BlackDoctor’s Chief Content Officer Kristin Vaughan with Breaking Generational Health Patterns panelists at our co-created Generational Health: Blueprint for Longevity Summit at USA TODAY, where we reframed generational health as a systems problem vs an individual issue.

Panelists addressed health as something intentionally passed down alongside stories, traditions, and care.

According to Dr. Megan Wanzo, Global Health Equity at Bristol Myers Squibb, “When we design systems that work for those who have been historically overlooked, we create care that is clearer, kinder, and more effective for everyone. This is the work. Not just awareness. Not just intention.
Design. Because dignity should be built into the system — not negotiated at the bedside.”

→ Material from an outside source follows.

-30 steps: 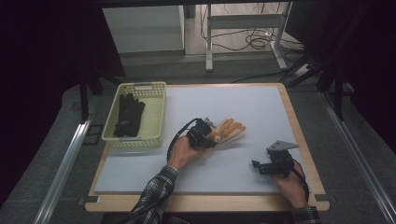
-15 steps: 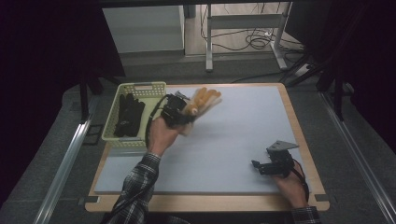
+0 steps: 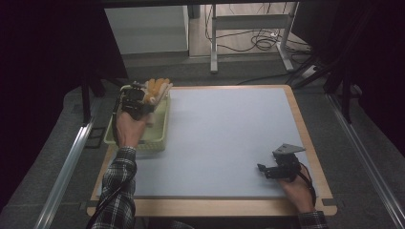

Shown with Yolanda Lawson M.D., F.A.C.O.G., Past President, National Medical Association, Executive Medical Director, Medicaid Markets, HCSC and Sherrita Dorsey, Patient and Professional Advocacy and Health Executive.

For too long, health narratives center on disparity. Generational Health flips the script toward possibility, longevity, and vitality as the expectation — not the exception.

> Generational Health is on Tour! Join us at Martha’s Vineyard in mid-August!

> Email [email protected] for speaking opportunities, complimentary tickets, and sponsorships.
When stories surface, silence and misinformation end.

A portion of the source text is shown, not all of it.